Due to the COVID-19 pandemic, the proton research team had to install and commission the research room themselves. This gave the group an excellent understanding of its operation.

In the past year, the proton research group have commissioned high dose-rate proton irradiation and ultra-high dose rate (FLASH) irradiation with single spots and high dose rate spot scanning. The research room gives the group the opportunity to explore FLASH. The team is also working with clinical colleagues to translate this work to the clinic if FLASH fulfils its potential of sparing normal tissue whilst still supressing tumour growth.

To ensure we can keep making breakthroughs in cancer treatments, The Christie Charity is running a campaign to raise funds for cancer research. A donation from you today can help fund the research to bring the next breakthrough into focus.

May 2021

The Youth Support Co-ordinator (YSC) service during lockdown

Youth support coordinator at The Christie, Angie Burns

At the proton beam therapy centre at The Christie, Youth Support Co-ordinators (YSCs) provide a range of social and emotional support to young people aged 13 to 24 undergoing treatment.
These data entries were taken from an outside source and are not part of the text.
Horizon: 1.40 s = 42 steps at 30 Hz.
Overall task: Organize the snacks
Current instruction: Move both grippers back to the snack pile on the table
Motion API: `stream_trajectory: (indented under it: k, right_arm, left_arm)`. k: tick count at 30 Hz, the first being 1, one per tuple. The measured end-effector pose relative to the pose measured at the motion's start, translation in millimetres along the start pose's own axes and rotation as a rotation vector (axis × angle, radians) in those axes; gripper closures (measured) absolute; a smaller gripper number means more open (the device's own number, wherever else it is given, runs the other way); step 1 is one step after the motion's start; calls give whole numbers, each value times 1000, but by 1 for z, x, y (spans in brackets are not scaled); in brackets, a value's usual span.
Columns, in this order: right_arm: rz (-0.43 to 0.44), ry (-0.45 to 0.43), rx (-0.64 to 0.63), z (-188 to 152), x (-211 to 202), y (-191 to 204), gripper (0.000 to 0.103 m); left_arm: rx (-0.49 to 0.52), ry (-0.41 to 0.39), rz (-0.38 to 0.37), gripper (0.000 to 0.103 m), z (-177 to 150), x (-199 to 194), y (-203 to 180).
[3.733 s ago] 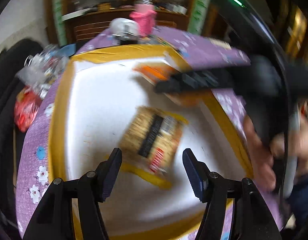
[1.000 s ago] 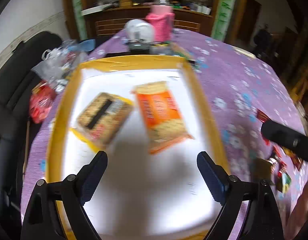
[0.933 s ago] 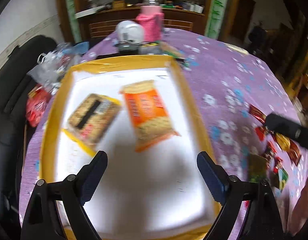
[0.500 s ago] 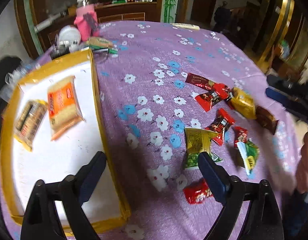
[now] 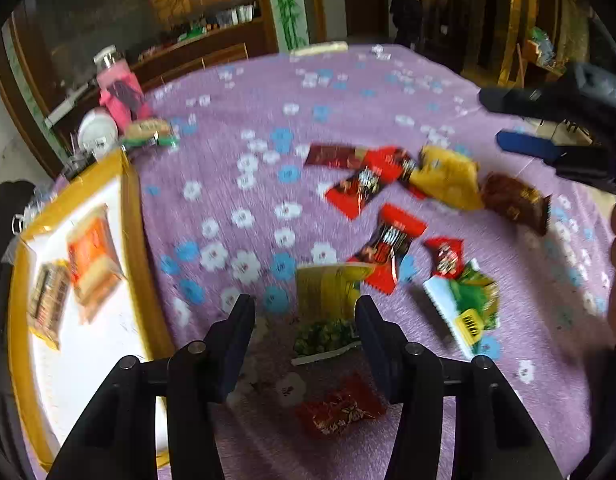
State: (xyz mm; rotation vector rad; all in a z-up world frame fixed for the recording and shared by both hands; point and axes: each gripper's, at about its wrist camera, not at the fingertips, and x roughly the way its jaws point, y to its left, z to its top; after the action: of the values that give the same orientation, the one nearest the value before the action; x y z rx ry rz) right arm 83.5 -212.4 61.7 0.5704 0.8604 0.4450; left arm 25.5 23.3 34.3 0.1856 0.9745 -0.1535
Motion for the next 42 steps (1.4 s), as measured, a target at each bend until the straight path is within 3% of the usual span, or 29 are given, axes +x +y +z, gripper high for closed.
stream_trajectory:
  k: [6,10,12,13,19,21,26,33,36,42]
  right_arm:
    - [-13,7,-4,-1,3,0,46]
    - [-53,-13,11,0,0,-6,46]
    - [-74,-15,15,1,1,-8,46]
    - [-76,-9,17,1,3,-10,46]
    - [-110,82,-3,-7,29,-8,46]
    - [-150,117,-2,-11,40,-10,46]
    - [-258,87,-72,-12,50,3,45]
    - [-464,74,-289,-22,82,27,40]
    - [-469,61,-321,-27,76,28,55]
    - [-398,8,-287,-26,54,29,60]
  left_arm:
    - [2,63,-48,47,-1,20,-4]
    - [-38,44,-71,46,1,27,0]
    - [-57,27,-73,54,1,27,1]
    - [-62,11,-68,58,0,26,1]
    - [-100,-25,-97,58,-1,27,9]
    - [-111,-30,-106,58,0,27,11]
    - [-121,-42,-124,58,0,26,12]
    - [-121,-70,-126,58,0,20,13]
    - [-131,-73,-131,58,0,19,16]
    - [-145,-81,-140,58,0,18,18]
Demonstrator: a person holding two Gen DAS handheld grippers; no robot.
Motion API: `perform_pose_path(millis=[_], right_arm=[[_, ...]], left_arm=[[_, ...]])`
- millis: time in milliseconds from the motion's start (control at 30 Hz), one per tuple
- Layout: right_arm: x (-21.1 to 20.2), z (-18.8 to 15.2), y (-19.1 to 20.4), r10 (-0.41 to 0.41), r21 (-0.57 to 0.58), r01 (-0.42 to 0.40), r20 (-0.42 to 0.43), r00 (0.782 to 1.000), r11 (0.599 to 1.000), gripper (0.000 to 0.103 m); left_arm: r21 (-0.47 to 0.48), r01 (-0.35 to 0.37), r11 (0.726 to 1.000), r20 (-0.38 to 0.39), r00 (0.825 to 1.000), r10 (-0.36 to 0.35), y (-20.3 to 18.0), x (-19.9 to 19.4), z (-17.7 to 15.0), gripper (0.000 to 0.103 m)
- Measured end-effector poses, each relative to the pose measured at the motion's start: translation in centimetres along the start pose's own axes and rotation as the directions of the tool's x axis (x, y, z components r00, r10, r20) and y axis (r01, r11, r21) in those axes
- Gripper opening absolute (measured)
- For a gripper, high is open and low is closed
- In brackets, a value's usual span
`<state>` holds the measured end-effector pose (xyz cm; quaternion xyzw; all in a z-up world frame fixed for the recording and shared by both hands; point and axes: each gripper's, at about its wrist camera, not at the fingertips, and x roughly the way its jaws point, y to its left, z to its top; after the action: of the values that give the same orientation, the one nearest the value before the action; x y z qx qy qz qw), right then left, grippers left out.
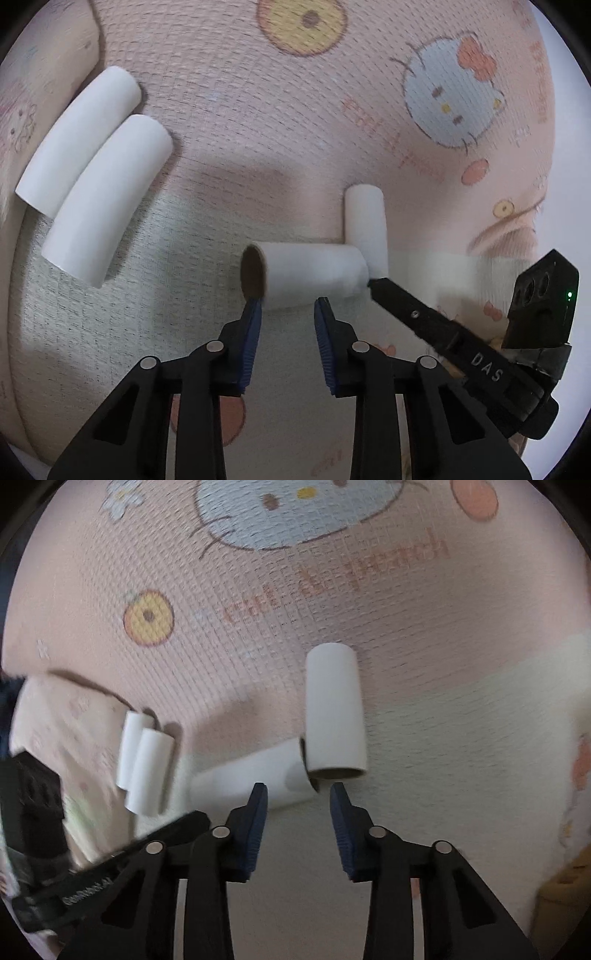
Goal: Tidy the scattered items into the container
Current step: 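Move the right gripper to a lying white cardboard tube and close on it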
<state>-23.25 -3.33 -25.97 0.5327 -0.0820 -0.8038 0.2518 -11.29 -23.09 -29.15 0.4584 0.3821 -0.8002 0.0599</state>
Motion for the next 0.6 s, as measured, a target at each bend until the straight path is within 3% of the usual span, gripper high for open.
perform_pose_path(millis=[200, 600], right_arm=[[1.0, 0.9, -0.4, 0.031, 0.044, -0.031, -0.009, 0.999, 0.999, 0.028], [1.7, 0.2, -0.2, 0.017, -0.02, -0.019, -0.088, 0.996, 1.0, 0.029]], left_arm=[[-0.055, 0.031, 0.998, 0.01, 0.999, -0.031, 0.6, 0.3, 0.4, 0.033], [-0.007, 0.019, 1.0, 0.009, 1.0, -0.019, 0.1, 0.3, 0.1, 0.033]])
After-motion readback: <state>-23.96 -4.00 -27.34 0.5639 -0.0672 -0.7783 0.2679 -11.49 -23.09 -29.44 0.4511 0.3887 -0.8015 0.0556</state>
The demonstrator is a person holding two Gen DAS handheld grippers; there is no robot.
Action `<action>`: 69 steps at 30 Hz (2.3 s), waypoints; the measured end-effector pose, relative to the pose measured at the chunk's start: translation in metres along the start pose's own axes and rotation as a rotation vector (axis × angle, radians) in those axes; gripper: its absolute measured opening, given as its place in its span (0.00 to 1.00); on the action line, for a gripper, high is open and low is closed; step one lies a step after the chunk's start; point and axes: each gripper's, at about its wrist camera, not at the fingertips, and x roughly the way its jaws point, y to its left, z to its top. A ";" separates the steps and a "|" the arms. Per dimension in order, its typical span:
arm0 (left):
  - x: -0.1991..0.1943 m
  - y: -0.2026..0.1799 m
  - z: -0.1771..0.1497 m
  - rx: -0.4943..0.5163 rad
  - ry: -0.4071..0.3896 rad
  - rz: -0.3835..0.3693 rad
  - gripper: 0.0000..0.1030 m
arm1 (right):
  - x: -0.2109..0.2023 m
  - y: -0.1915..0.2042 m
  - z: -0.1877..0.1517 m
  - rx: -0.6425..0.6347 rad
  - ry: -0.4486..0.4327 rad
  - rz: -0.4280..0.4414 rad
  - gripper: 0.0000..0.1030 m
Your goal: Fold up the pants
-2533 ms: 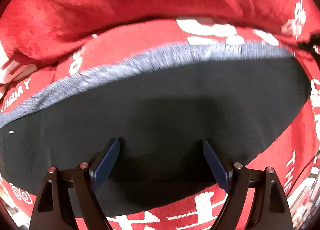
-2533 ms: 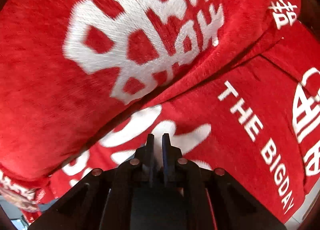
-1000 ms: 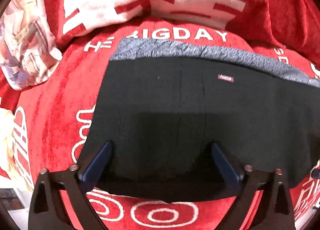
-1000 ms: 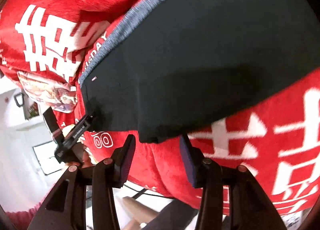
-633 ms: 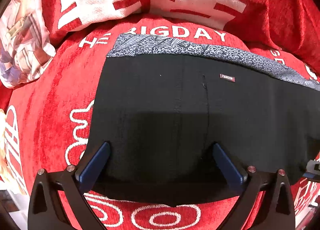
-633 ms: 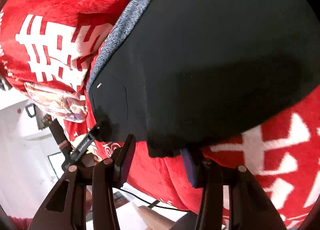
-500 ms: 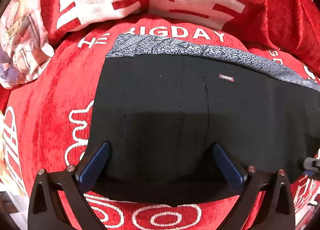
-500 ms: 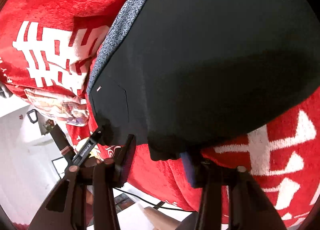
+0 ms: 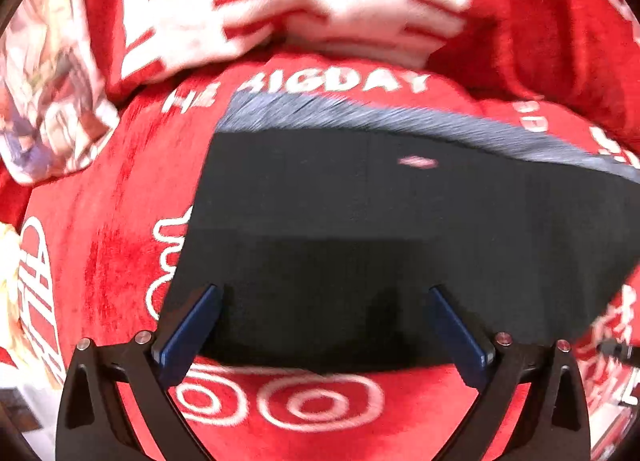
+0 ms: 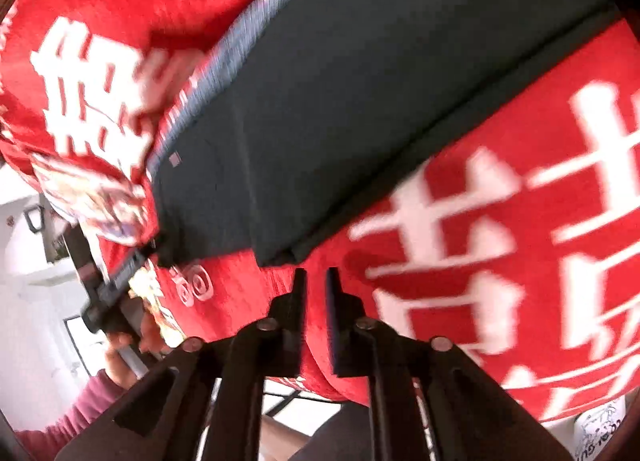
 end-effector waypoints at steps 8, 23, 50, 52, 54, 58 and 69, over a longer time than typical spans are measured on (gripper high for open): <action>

This includes activities at the proton beam therapy centre such as pool, air-hockey, PlayStation, arts and crafts, and games and puzzles. There is also additional support at Stay City Apartments in Manchester, with 2 nights a week offering pizza and games nights.

YSCs support young people both during and after treatment for up to 2 years including 1:1 support, hospital-based workshops, support groups and residential opportunities.

COVID-19 brought the whole YSC service to a standstill. Young people were required to shield and were isolated even further from their normal environments and peer support. This had a serious negative impact on their wellbeing and mental health.

The YSC team, with the support of The Christie and Teenage Cancer Trust, very quickly developed a safe online programme for young people to participate in, requiring young people to ‘sign up’ to engage in the online service.

Alongside continuing individual support via text, phone calls and online sessions, the programme has included body image support groups, lads' nights in, magic events, quizzes, games nights, ‘An Evening With…’ events (featuring celebrity guests and motivational speakers), music tuition, arts and crafts workshops, careers guidance and information events regarding mental health, exercise and nutrition.

Some of the online youth support co-ordinator activities during the COVID-19 pandemic

The service developed by the YSC team at The Christie has given young people structure to their week, opportunity to meet others, gain support and  most importantly  have some fun at a very challenging time.